What to produce: Using the string "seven" as the key, pull each matching line out of the records below.

Input data:
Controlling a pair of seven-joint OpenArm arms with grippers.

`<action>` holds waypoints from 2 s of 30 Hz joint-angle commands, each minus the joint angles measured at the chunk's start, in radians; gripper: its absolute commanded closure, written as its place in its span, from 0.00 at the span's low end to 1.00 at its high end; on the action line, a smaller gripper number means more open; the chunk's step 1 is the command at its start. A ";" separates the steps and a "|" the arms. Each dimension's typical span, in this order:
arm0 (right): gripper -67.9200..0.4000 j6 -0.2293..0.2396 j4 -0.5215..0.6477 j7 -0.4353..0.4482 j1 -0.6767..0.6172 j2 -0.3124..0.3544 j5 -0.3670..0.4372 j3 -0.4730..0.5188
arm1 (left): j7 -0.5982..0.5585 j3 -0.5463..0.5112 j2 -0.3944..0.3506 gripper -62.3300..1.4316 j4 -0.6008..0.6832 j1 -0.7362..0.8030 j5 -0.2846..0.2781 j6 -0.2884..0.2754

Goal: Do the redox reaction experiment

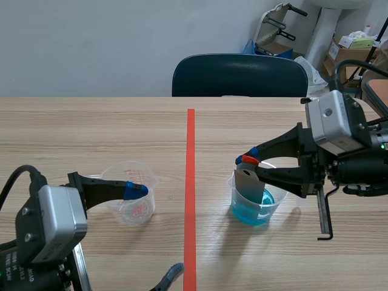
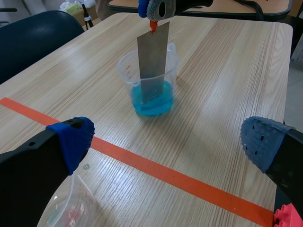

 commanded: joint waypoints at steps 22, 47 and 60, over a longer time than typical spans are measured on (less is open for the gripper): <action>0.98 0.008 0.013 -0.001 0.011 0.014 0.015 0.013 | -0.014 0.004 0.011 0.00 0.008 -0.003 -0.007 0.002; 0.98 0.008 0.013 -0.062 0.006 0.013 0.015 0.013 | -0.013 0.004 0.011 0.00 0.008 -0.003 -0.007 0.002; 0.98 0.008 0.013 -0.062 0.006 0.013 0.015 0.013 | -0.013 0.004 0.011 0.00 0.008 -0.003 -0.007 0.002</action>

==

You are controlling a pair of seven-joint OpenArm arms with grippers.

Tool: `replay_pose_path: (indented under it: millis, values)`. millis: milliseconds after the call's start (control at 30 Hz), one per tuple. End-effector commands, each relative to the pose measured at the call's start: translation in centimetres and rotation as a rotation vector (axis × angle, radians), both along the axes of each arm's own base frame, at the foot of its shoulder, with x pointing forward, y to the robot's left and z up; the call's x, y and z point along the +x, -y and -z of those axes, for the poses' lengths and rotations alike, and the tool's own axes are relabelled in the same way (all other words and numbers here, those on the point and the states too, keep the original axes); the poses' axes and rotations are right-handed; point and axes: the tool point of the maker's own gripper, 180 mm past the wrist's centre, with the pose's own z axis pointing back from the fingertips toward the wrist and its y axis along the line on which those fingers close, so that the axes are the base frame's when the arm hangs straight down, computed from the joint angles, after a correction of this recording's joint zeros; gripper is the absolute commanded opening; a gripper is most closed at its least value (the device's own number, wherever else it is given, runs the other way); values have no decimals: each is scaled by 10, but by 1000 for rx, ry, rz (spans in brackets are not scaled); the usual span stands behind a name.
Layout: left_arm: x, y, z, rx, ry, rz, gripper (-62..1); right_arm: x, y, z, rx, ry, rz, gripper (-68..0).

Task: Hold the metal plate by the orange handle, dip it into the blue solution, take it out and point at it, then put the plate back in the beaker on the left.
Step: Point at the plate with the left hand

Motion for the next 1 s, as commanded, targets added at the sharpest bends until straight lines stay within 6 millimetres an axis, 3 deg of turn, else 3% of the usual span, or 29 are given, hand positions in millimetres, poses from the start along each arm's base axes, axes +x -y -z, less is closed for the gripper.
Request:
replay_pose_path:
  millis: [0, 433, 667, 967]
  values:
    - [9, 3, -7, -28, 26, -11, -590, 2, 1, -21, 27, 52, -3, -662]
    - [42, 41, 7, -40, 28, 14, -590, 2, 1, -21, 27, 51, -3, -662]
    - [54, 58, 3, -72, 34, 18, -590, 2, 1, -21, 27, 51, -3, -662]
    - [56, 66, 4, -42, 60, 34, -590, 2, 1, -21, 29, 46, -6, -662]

Result:
Controlling a pair of seven-joint OpenArm arms with grippers.
You are controlling a pair of seven-joint OpenArm arms with grippers.

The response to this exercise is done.